El libro en cuestión es un gran tomo
encuadernado en cuero negro, sumamente maltratado por los años y el uso. Sus
páginas son gruesas y fibrosas, de un amarillo opaco que parece enfermizo. Está
escrito en un idioma que no reconoce, quizá latín, afortunadamente alguien ha
escrito algunas anotaciones legibles en los márgenes de varios de los folios.
Aún así no entiende prácticamente nada de los toscos y apresurados garabatos de
la traducción, como si el autor los hubiese hecho nada más para su muy
particular entendimiento.
Está a punto de abandonar la lectura cuando se
topa con un grabado de contenido astronómico, el cual parece ser una primitiva
representación del universo, la que no sería nada sorprendente de no ser porque
en su centro está plasmada la monstruosa figura de un ser amorfo y tentacular
que rige toda la escena. Según las anotaciones que acompañan al grabado, se
trata de la representación de un tipo de deidad primigenia que yace justo en el
centro del universo, burbujeando y blasfemando como el indiscutible motor del
caos absoluto. Para el autor de las anotaciones, este dios-demonio de nombre Azathoth, es la fuente de todo lo
monstruoso que hay en el universo, y que a pesar de ser ciego e imbécil, es
mejor no meterse con él y dejarlo para siempre en su sitio, bullendo y
blasfemando hasta el final de todas las eras.

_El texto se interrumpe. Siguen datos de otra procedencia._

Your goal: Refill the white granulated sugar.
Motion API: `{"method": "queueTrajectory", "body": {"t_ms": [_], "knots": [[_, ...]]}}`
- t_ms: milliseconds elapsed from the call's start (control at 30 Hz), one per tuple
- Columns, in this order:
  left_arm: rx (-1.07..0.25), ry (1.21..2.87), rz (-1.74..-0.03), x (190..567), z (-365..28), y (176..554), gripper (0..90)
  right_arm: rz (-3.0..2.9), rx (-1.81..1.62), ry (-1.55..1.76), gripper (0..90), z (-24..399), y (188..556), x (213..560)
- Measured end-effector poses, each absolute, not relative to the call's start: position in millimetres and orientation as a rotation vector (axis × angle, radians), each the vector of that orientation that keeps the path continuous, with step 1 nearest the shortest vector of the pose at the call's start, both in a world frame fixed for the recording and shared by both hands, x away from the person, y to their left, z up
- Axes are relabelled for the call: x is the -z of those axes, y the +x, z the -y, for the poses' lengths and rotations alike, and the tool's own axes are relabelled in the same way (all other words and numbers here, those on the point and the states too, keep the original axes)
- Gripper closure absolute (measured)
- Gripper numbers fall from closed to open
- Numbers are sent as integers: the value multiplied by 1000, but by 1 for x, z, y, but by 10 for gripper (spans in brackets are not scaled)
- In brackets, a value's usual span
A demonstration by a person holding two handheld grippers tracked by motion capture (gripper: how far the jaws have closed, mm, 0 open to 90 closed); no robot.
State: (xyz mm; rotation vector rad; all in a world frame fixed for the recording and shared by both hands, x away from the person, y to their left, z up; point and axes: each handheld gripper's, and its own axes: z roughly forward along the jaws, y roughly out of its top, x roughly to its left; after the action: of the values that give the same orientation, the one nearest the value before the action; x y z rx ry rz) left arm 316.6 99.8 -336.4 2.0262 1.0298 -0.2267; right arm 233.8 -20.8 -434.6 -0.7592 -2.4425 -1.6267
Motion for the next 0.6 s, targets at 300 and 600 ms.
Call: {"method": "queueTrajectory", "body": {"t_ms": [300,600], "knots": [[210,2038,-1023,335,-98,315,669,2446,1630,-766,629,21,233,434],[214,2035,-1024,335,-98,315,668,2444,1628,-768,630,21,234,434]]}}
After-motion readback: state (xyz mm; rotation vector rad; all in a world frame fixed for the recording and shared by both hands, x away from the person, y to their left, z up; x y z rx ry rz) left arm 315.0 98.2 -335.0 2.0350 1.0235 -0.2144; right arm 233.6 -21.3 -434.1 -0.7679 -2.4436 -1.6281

Como estudiante de astronomía en pleno siglo
XX, aquella idea de un universo plagado de monstruos espaciales debería de
parecerle irrisoria, sin embargo, algo en la insinuación de la existencia de un
ser que es la encarnación misma del caos como centro de todo lo que existe, le
llena de cierta inquietud. Después de todo, ¿qué sabe en realidad el hombre de
lo que hay más allá de su escasa percepción del cosmos?
Cuando vuelve al presente, todo el peso de
la situación cae sobre sus hombros con toda su inconmensurabilidad. Pues él
será dentro de poco el primero en ver qué es lo que hay más allá de la comprensión
del hombre.
Temblando de emoción y con un nuevo
cigarrillo en la boca, le indica a la computadora que decodifique el nuevo
paquete de fotografías. La primera imagen basta para enloquecerlo, pues muestra
una titánica masa informe de demencial naturaleza que gime, babea y roe, monstruosamente
agazapada en el eje del vacío más puro.
Infortunadamente para Brown, la infame máquina
está programada para mostrar de manera automática el resto de las fotografías,
sumergiéndolo con su visión en abismos de horror cada vez más terribles y
absolutos.
A la mañana siguiente, el personal de limpieza descubre
horrorizado el cadáver de Brown con la cabeza aún incrustada en el monitor de
su computadora. En algún punto, su frágil naturaleza humana piadosamente se
fracturó, antes de que las imágenes le mostraran la verdadera apariencia del
ser. Con el ultimo atisbo de cordura que le quedaba, se había arrancado los
ojos de las orbitas con sus propias manos y golpeó su cráneo contra la pantalla
del monitor hasta que ambos se quebraron en un chisporroteo eléctrico.
Es afortunado, puesto que desde el mismo
momento en que el Viajero Profundo
comenzara su travesía, todos estábamos ya condenados, pues la diminuta sonda
termina su viaje impactando contra el dios-demonio, despertando con ello la
atención de Azathoth hacia nuestro
mundo.
Y aquel Caos colosal, primigenio y deforme
ya viaja ansioso e imparable hacia nuestro encuentro.